The House of Delegates’ money committees have completed their work on a budget package for the state. It will be debated in the full House of Delegates later this week.
Compared with the state Senate’s budget plan, the House package:
  • Shifts teacher retirement costs more quickly than the Senate plan. The House plan phases in the shift over three years, compared with four in the Senate. Plus the House plan is front-loaded – shifting 50 percent of the cost in the first year. The Senate plan provides a more reasonable, sustainable transition for local governments.
  • Raises less revenue. The House plan does not increase taxes on households with incomes under $100,000, however it raises only half the revenue as the Senate plan.
  • Cuts slightly more from budgets.
  • Transfers slightly more from dedicated fund balances – especially the University System of Maryland and Morgan State University.
  • Leaves a smaller year-end balance.
One advantage of the House plan is that it has broader increases in taxes on tobacco products. The Senate plan included a large tax increase on cigars, but only a modest hike on chewing tobacco. The House plan significantly increases both. The revenue differences are minor, but the Senate’s failure to provide a significant increase on smokeless tobacco misses a big opportunity to reduce teen tobacco use. See our earlier blog.
Overall, the Senate plan is a better choice for the state. The House revenues are somewhat more progressive. However, the House plan will result in more cuts this year, and it will leave the state with a bigger problem next year.

Monday, March 19, 2012

The Week Ahead

Last week the Senate passed its version of the budget, including progressive and moderate revenue measures that protect the state from more painful cuts.  This week budget action moves to the House.

Monday, March 19th
  • Senate Budget and Taxation Committee holds a hearing on the Tax Credit Evaluation Act (SB 739/HB 764), which MBTPI supports.   The committee will also hold hearings on a number of tax credits and other bills.  2pm in the Senate Office Building.
  • House Ways and Means Committee holds a hearing on the State and Local Revenue and Financing Act of 2012 (SB 523).  2pm in the House Office Building.
  • House Appropriations Committee will hold a hearing on the Budget Reconciliation and Financing Act (SB 152).  3pm in the House Office Building.
Tuesday, March 20th
  • Senate Judicial Proceedings Committee holds a hearing on SB 966, which would prohibit discrimination on the basis of employment status.  One of the distinctive features of the Great Recession and its aftereffects is that the number of long-term unemployed has risen dramatically.  The situation is further exacerbated because some employers now refuse to consider applicants unless they are already employed.  SB 966 would prohibit that practice in Maryland.  1pm in the Senate Office Building.
Wednesday, March 21st
  • House debates the Operating Budget (2nd Reading, subject to change).
  • Senate Finance Committee holds a hearing on SB 778, which would increase regulation of rent-to-own businesses. MBTPI supports this bill.  1pm in the Senate Office Building.
Thursday, March 22nd
  • House debates the Operating Budget (3rd Reading, subject to change).

Wednesday, March 14, 2012

Senate Plan Falls Short on Smokeless Tobacco

The Senate budget plan took a great step forward by increasing the tax on cigars to be comparable with the tax on cigarettes. The tax on cigars goes from 15% of the wholesale price up to 70%. (The tax on a pack of cigarettes is $2). This measure will produce some revenue, but it’s biggest value is the health benefits of reducing tobacco use by young people.

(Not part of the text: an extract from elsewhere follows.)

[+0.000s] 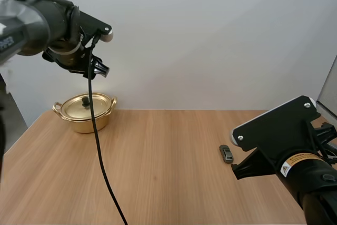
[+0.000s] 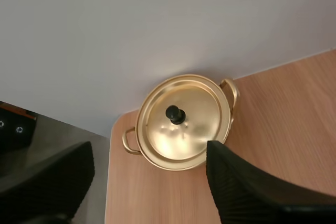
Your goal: Open the pot, put the car inside, and close it
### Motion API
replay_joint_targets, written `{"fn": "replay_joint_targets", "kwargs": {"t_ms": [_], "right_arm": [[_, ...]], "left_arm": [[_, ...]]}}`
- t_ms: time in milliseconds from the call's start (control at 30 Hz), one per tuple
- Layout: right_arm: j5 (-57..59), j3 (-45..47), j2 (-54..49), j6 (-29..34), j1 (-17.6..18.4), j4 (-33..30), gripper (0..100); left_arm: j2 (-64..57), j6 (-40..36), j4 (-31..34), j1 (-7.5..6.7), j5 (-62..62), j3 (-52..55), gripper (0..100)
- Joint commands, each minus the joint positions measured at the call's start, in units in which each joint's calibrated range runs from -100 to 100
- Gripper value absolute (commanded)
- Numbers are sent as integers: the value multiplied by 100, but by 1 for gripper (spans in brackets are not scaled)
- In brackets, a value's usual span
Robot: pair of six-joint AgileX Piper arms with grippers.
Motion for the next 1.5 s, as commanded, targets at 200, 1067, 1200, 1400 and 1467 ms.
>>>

The Senate plan only raises the tax on chewing tobacco by a small amount – from 15% to just 20%. Yet the tobacco companies have been marketing both cigars and chewing tobacco in ways that appeal to young people. So under the Senate plan, teens and youg adults are likely to simply switch from cigars to chewing tobacco. This only changes the type of cancer that they are risking.
The House of Delegates should raise the rate on chewing tobacco to 70% as well. The Center for Tobacco Regulation provides the following, very compelling evidence:
Protect Maryland’s Youth
Increase the Tax on Smokeless Tobacco to 70% of Wholesale Price
Youth Smokeless Tobacco Use
  • A national study by the U.S. Centers for Disease Control and Prevention (CDC) found that 15 percent of high school boys have used smokeless tobacco – a 36 percent increase from 2003.
  • Youth aged 12 to 17 are more likely to use smokeless tobacco products than adults aged 18 to 34.
  • High school boys that use smokeless tobacco products are nearly five times more likely to smoke cigarettes daily than high school boys that do not use smokeless tobacco.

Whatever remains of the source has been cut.